• [Task brief]
Return the data that follows exactly as it appears. Pictures do not belong in the copy.
[Data extract Boundary: Start]
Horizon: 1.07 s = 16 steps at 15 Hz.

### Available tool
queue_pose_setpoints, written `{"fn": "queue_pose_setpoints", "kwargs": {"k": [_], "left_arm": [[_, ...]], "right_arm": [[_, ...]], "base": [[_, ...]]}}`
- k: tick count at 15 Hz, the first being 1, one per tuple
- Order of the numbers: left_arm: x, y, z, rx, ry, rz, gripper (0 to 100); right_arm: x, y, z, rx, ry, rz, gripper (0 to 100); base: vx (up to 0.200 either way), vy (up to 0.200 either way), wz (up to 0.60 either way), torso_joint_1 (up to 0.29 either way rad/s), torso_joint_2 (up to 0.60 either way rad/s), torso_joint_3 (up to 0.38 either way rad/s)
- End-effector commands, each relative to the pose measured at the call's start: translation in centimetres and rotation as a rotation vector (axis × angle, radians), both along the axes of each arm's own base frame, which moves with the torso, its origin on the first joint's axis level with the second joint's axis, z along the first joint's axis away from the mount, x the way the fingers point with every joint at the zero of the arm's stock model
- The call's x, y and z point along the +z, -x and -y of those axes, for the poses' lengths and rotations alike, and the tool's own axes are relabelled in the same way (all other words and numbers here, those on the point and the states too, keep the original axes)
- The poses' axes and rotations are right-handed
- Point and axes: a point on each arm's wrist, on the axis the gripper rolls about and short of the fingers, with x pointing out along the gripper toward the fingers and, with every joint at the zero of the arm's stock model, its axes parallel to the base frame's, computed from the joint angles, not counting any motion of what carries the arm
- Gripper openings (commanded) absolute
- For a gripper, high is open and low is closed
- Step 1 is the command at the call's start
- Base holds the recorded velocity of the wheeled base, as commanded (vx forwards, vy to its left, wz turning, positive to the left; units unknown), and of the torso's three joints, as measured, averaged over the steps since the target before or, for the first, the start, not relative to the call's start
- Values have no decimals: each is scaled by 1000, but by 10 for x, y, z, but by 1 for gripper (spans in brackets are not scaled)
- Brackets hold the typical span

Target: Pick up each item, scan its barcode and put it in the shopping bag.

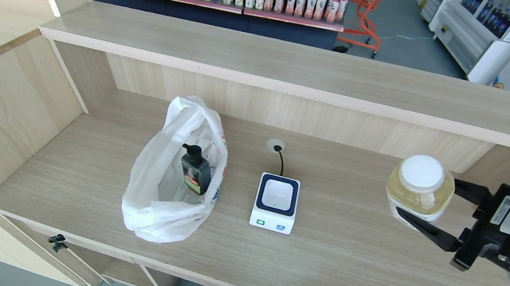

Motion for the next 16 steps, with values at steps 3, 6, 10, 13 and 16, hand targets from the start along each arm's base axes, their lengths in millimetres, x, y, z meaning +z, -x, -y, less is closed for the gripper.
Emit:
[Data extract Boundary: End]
• [Expected answer]
Horizon: 1.07 s = 16 steps at 15 Hz.

### Available tool
queue_pose_setpoints, written `{"fn": "queue_pose_setpoints", "kwargs": {"k": [_], "left_arm": [[_, ...]], "right_arm": [[_, ...]], "base": [[_, ...]]}}`
- k: tick count at 15 Hz, the first being 1, one per tuple
- Order of the numbers: left_arm: x, y, z, rx, ry, rz, gripper (0 to 100); right_arm: x, y, z, rx, ry, rz, gripper (0 to 100); base: vx (up to 0.200 either way), vy (up to 0.200 either way), wz (up to 0.60 either way), torso_joint_1 (up to 0.29 either way rad/s), torso_joint_2 (up to 0.60 either way rad/s), torso_joint_3 (up to 0.38 either way rad/s)
- End-effector commands, each relative to the pose measured at the call's start: translation in centimetres and rotation as a rotation vector (axis × angle, radians), both along the axes of each arm's own base frame, which moves with the torso, its origin on the first joint's axis level with the second joint's axis, z along the first joint's axis away from the mount, x the way the fingers point with every joint at the zero of the arm's stock model
- The call's x, y and z point along the +z, -x and -y of those axes, for the poses' lengths and rotations alike, and the tool's own axes are relabelled in the same way (all other words and numbers here, those on the point and the states too, keep the original axes)
- The poses' axes and rotations are right-handed
- Point and axes: a point on each arm's wrist, on the axis the gripper rolls about and short of the fingers, with x pointing out along the gripper toward the fingers and, with every joint at the zero of the arm's stock model, its axes parallel to the base frame's, computed from the joint angles, not counting any motion of what carries the arm
- Gripper openings (commanded) absolute
- For a gripper, high is open and low is closed
- Step 1 is the command at the call's start
- Base holds the recorded velocity of the wheeled base, as commanded (vx forwards, vy to its left, wz turning, positive to the left; units unknown), and of the torso's three joints, as measured, averaged over the steps since the target before or, for the first, the start, not relative to the call's start
- Values have no decimals: each is scaled by 1000, but by 10 for x, y, z, but by 1 for gripper (spans in brackets are not scaled)
- Brackets hold the typical span

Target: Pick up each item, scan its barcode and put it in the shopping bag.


Motion for the next 16 steps, with values at steps 3, 6, 10, 13 and 16, hand targets from the start along each arm's base axes, their lengths in millimetres, x, y, z meaning +z, -x, -y, less is closed for the gripper.
Emit:

This exercise is finished.